» WHAT IS NEEDED: Needed from the data below: every line from the one with "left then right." up to and including the one with "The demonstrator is", repeated exactly and with nothing else.

==*==

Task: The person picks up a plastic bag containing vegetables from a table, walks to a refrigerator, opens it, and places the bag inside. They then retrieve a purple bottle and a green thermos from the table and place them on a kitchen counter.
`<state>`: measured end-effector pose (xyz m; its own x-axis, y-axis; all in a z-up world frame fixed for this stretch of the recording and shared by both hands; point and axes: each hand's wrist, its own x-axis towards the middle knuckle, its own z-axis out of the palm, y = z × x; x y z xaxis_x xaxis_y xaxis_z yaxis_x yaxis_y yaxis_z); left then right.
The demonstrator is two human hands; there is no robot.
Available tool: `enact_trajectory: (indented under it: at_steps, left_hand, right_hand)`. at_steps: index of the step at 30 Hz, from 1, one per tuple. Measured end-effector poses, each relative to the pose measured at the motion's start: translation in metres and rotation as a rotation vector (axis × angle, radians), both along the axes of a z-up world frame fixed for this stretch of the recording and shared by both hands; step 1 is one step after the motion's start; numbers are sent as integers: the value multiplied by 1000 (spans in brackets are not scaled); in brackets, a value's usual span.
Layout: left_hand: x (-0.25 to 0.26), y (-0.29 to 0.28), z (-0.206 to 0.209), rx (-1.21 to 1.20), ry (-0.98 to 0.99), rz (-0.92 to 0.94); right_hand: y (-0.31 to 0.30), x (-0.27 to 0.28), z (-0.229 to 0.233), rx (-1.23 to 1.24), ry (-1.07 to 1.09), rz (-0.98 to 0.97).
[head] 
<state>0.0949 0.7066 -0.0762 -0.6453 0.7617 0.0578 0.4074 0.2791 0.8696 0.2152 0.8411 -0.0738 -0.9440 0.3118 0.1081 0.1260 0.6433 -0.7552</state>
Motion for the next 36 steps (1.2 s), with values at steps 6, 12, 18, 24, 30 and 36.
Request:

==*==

» SOLUTION BELOW:
`<state>`: measured end-effector pose (xyz m; its own x-axis, y-axis; all in a z-up world frame fixed for this stretch of the recording and shared by both hands; point and axes: each hand's wrist, its own x-axis towards the middle knuckle, its own z-axis out of the palm, y = z × x; x y z xaxis_x xaxis_y xaxis_z yaxis_x yaxis_y yaxis_z); left then right.
The demonstrator is two human hands; there is no robot.

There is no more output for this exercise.